• [What to produce]
Copy out the data below from the line containing "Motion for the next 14" to the line containing "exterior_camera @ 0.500", both lines included, with all images left out.
------------
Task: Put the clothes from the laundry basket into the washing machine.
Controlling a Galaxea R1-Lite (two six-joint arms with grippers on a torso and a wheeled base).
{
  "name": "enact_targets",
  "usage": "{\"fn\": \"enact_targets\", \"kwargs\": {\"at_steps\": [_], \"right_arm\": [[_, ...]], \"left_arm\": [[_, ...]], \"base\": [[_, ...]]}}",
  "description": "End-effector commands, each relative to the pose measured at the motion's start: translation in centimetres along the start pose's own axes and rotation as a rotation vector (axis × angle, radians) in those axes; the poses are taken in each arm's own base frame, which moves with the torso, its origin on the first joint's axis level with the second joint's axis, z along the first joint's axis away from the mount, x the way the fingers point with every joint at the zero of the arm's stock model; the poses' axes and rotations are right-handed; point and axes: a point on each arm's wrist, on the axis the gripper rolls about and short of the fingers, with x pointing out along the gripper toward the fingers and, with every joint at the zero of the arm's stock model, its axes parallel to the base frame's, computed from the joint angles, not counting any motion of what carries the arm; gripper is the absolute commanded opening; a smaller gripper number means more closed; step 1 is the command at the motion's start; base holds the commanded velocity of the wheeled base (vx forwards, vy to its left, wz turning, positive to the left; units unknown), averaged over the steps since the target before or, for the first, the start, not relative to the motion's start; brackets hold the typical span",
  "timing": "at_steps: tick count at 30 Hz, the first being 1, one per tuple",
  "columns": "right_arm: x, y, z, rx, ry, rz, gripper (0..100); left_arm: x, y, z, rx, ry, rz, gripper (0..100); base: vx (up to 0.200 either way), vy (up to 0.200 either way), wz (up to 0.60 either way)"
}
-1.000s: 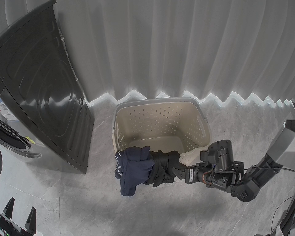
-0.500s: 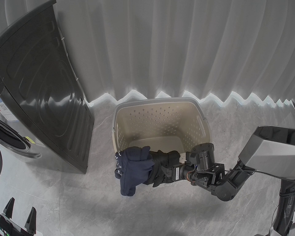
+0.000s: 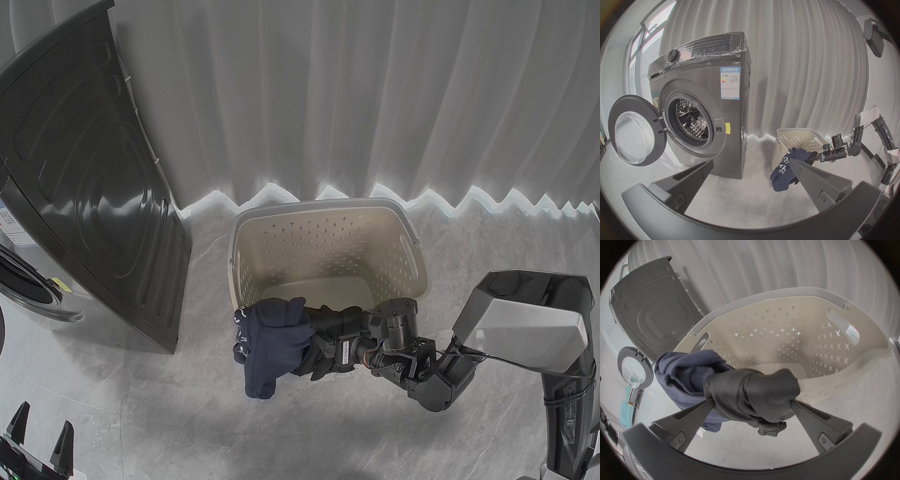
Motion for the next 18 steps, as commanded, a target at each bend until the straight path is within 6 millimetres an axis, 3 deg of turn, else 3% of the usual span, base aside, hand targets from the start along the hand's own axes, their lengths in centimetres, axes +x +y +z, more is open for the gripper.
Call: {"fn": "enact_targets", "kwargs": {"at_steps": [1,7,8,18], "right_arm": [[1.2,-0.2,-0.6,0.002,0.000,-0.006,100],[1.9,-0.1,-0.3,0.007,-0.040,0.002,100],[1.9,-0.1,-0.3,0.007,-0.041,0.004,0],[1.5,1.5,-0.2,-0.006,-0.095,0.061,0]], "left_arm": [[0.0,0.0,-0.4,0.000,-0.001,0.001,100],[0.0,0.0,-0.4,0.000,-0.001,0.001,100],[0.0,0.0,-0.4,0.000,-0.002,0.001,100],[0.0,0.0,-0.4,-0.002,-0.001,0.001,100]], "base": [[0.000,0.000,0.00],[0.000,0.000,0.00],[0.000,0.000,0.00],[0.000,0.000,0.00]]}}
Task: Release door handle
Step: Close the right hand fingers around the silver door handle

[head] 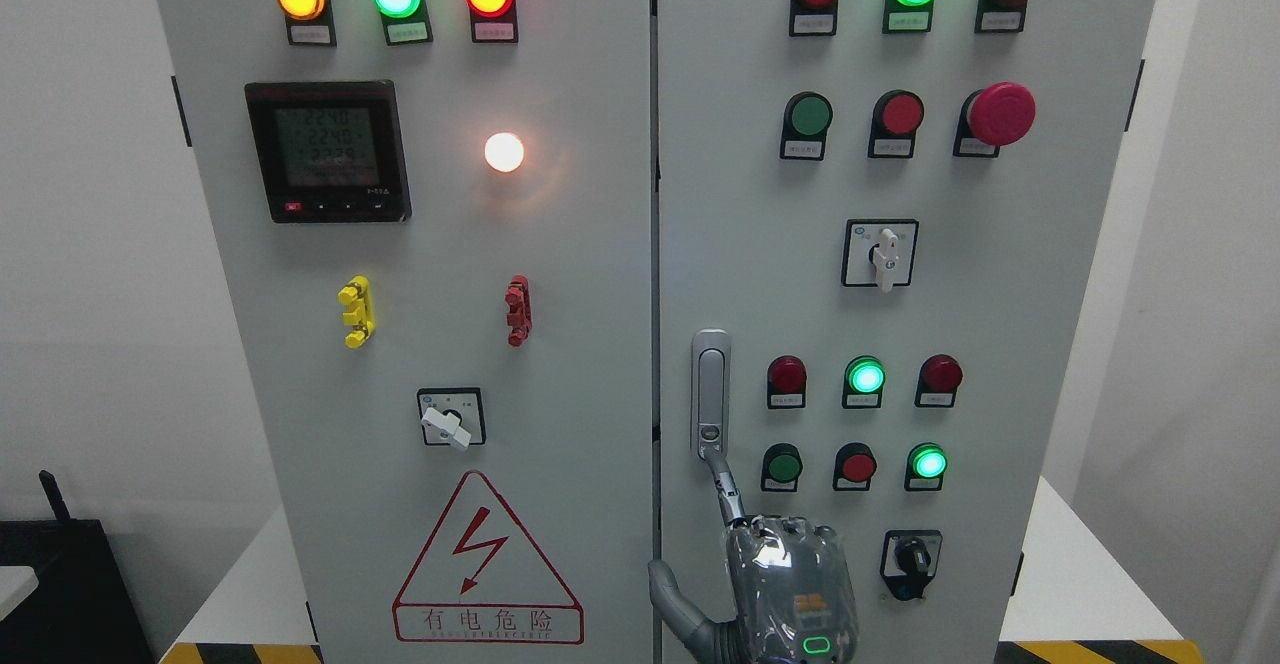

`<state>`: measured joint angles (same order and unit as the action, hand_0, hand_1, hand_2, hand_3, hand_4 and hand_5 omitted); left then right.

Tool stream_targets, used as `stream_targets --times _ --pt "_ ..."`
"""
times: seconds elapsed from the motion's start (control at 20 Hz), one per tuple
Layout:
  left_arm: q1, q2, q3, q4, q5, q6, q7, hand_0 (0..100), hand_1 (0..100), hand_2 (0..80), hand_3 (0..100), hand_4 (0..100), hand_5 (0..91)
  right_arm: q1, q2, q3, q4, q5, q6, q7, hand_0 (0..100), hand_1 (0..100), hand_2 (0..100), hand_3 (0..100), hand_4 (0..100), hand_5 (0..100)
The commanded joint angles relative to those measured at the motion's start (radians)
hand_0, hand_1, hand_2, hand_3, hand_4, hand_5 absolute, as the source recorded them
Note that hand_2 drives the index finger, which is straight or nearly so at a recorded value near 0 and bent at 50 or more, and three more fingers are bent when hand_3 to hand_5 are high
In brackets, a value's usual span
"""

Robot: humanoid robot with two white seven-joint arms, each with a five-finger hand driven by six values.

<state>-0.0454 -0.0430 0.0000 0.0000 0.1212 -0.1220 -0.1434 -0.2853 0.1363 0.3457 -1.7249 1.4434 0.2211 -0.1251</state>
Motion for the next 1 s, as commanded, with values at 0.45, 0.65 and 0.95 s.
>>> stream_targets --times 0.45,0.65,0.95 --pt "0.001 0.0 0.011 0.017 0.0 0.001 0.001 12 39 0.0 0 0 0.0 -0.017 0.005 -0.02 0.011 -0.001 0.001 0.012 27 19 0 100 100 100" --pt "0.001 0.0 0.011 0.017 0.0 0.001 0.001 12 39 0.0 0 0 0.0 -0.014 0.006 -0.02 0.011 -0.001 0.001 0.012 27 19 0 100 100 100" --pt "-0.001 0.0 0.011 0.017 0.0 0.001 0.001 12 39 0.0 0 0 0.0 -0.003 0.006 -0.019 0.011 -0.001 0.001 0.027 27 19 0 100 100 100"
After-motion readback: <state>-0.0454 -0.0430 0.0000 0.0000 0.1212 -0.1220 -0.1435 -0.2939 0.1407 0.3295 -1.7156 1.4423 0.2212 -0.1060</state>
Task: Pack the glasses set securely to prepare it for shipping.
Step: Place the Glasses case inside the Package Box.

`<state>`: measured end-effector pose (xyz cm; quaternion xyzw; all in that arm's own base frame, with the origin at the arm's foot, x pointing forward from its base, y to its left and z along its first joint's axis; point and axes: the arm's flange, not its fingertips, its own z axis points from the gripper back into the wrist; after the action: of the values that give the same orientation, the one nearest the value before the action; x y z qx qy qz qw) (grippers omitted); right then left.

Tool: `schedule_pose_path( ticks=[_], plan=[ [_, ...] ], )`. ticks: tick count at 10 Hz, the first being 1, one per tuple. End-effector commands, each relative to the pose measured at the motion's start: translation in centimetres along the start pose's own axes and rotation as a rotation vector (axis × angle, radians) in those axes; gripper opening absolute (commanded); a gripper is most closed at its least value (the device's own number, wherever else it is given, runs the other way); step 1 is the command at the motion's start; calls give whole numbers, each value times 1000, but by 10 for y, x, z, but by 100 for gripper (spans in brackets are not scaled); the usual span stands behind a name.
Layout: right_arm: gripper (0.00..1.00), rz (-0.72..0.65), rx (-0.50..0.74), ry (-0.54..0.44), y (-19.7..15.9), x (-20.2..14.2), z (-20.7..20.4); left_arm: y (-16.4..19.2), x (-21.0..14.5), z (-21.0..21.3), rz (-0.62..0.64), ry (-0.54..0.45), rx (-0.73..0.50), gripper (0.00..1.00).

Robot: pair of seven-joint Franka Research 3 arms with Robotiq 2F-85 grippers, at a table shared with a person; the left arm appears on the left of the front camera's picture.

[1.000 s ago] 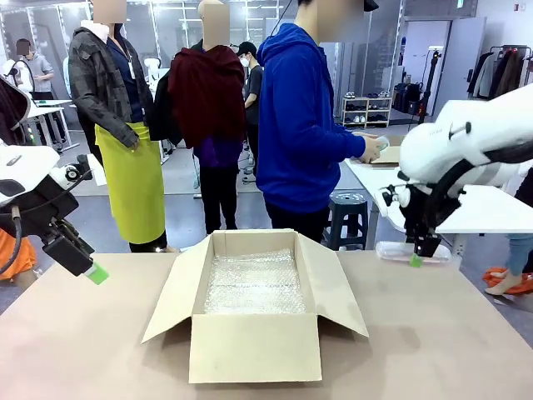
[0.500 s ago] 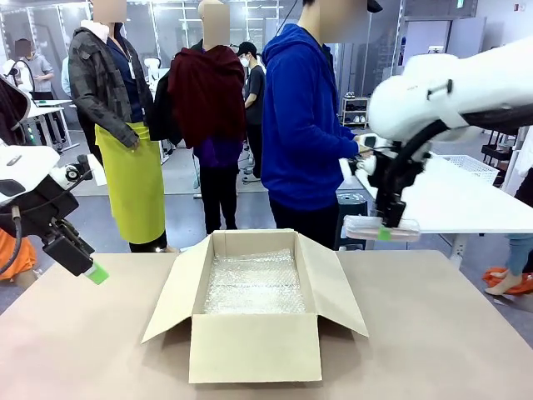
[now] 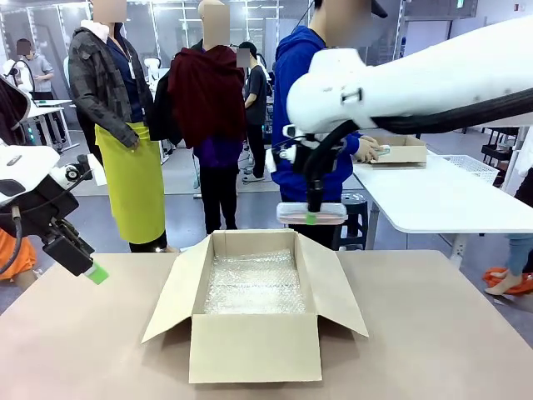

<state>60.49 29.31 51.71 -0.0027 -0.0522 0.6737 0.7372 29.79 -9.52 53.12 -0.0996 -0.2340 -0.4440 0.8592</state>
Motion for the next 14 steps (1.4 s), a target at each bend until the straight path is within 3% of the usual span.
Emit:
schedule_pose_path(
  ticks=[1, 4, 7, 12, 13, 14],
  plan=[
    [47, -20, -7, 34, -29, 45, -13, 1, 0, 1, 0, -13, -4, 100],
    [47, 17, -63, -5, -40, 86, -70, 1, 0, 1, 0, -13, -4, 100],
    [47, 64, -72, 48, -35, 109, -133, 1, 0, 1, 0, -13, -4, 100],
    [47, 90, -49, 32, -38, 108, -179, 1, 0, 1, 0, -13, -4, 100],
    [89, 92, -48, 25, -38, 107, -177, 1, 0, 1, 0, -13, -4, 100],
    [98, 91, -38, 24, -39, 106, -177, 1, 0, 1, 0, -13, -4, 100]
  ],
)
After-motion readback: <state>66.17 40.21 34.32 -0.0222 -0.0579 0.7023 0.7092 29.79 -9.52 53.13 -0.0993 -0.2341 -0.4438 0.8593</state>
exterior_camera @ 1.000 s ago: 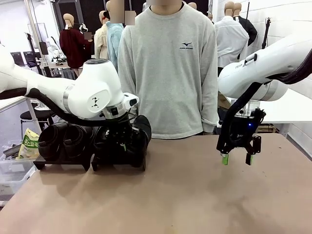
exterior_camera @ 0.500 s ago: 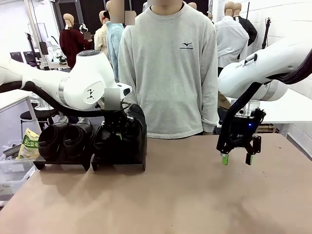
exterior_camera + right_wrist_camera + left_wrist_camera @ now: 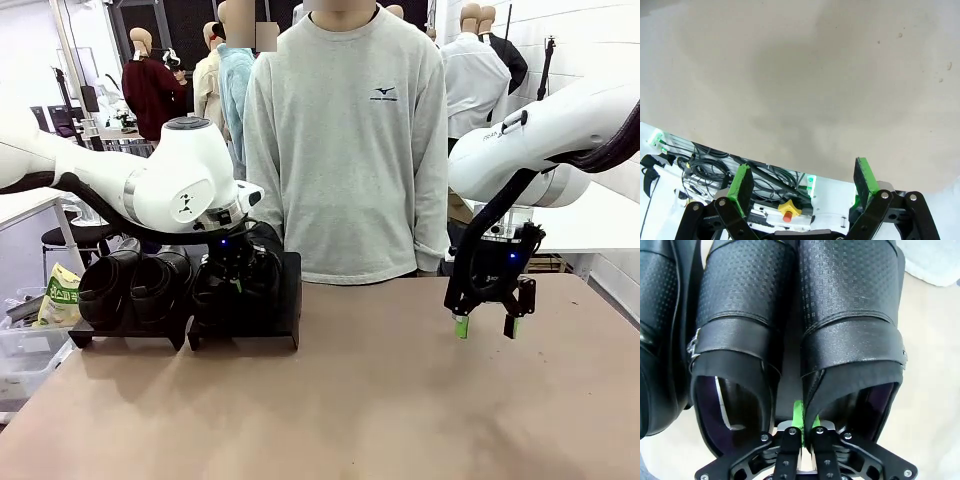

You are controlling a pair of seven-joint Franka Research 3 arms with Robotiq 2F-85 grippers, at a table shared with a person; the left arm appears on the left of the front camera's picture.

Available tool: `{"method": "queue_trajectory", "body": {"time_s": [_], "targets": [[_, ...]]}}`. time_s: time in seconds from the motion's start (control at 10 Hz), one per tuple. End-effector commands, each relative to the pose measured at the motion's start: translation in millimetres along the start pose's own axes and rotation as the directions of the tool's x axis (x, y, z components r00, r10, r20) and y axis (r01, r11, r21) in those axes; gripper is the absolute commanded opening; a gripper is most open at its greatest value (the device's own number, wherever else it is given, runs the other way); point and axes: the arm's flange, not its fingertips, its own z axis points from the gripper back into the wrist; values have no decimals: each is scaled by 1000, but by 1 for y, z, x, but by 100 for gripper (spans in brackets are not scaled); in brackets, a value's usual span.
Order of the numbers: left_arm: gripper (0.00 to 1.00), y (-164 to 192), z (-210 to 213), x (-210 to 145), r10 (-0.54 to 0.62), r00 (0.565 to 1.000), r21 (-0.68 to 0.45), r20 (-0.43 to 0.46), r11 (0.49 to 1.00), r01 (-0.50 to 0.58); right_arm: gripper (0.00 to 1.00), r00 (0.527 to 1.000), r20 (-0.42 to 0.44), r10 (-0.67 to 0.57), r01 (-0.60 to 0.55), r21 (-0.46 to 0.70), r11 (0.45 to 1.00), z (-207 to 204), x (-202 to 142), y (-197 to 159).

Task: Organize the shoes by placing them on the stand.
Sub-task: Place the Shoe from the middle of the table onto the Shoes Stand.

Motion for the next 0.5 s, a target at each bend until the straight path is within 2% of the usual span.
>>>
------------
• [Solution to this task]
Motion for the next 14 steps (1.4 s), a target at each bend until the straight path is within 3% of the usual span.
Emit:
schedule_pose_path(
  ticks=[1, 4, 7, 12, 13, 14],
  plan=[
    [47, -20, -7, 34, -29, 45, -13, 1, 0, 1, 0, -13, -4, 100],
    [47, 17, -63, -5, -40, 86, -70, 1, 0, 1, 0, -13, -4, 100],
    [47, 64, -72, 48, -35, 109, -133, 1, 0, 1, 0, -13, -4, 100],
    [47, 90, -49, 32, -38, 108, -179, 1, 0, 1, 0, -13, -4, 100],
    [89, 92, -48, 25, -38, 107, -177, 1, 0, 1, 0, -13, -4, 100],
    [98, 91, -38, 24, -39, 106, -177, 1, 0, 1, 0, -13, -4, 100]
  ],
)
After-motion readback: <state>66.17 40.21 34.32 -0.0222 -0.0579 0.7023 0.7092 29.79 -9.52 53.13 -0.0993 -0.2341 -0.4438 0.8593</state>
exterior_camera @ 1.000 s ago: 
exterior_camera @ 0.500 s ago: 

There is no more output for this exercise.